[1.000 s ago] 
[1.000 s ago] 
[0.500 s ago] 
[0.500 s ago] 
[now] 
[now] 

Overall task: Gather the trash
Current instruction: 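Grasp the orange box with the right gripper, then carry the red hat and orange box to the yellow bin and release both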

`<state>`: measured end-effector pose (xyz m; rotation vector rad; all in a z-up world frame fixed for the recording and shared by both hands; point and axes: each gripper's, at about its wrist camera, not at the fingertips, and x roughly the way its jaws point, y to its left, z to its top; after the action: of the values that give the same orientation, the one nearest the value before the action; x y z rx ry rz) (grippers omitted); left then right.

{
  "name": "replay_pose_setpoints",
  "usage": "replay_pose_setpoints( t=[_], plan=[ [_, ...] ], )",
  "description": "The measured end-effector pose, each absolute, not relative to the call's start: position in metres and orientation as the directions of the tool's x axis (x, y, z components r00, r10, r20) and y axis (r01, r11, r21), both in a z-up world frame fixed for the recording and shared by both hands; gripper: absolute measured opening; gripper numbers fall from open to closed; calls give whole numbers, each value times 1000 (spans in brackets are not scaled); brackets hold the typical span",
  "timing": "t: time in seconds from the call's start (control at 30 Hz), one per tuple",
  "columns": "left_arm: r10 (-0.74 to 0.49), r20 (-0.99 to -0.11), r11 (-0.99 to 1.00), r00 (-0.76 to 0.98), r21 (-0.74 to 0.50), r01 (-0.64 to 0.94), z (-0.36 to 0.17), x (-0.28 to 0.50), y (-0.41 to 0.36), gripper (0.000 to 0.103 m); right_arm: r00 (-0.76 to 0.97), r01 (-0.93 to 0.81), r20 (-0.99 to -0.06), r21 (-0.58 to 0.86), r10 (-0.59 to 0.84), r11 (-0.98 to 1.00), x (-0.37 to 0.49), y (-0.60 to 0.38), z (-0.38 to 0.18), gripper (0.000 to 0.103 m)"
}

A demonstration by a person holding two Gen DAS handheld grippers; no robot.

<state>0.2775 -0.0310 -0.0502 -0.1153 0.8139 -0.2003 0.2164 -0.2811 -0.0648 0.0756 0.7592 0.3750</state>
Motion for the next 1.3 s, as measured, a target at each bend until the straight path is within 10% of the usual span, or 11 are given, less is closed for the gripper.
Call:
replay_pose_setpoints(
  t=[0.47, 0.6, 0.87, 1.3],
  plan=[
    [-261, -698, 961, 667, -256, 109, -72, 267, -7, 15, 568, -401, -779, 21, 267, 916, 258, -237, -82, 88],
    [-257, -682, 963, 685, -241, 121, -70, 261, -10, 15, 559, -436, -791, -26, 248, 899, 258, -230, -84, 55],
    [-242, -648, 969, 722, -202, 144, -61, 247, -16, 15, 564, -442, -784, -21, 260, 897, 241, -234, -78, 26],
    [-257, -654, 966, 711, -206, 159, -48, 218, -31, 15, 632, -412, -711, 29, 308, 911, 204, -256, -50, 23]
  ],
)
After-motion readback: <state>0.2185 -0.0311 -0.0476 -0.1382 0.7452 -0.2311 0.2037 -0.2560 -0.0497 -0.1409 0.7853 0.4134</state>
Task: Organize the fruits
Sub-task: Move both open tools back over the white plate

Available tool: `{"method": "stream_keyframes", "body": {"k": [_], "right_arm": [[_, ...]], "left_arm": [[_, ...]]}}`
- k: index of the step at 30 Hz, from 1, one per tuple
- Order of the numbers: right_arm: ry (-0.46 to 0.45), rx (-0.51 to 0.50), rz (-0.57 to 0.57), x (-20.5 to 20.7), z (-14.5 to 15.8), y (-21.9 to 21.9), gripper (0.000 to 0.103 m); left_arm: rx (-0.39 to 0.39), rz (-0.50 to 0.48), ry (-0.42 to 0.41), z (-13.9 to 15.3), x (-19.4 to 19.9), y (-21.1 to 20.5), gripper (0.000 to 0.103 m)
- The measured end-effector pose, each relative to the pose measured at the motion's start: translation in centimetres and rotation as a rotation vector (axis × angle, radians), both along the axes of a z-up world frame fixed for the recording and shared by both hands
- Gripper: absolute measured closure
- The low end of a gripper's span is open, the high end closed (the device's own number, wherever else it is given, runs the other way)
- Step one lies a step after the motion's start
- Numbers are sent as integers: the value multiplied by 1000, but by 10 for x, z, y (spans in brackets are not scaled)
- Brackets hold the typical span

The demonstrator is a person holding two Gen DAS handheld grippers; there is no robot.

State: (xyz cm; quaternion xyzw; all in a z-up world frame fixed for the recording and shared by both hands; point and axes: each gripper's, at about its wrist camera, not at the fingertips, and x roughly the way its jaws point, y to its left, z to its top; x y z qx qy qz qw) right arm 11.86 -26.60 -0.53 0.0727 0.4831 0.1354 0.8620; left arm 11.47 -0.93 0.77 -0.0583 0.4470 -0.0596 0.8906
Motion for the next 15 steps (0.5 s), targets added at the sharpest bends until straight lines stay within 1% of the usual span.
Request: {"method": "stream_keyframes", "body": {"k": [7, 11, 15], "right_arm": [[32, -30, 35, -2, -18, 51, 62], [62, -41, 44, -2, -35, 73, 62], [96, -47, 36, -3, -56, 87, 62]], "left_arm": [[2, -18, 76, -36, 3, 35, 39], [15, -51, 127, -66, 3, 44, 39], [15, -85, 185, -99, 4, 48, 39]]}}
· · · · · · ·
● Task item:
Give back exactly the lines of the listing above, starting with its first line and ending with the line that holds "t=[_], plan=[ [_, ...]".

● Reply:
[1.000 s ago] 
[1.000 s ago] 
[0.500 s ago] 
[0.500 s ago] 
[now] 
[now] 

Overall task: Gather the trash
Current instruction: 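Grasp the orange box with the right gripper, then carry the red hat and orange box to the yellow bin and release both
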
`<state>`: measured end-effector pose (xyz m; rotation vector rad; all in a z-up world frame fixed for the recording and shared by both hands; point and axes: each gripper's, at about its wrist camera, not at the fingertips, and x roughly the way its jaws point, y to its left, z to its top; after the action: of the values that give the same orientation, the one nearest the value before the action; x y z rx ry rz) (grippers omitted); left then right.

{
  "name": "replay_pose_setpoints",
  "usage": "replay_pose_setpoints( t=[_], plan=[ [_, ...] ], )",

The exercise has been answered completely.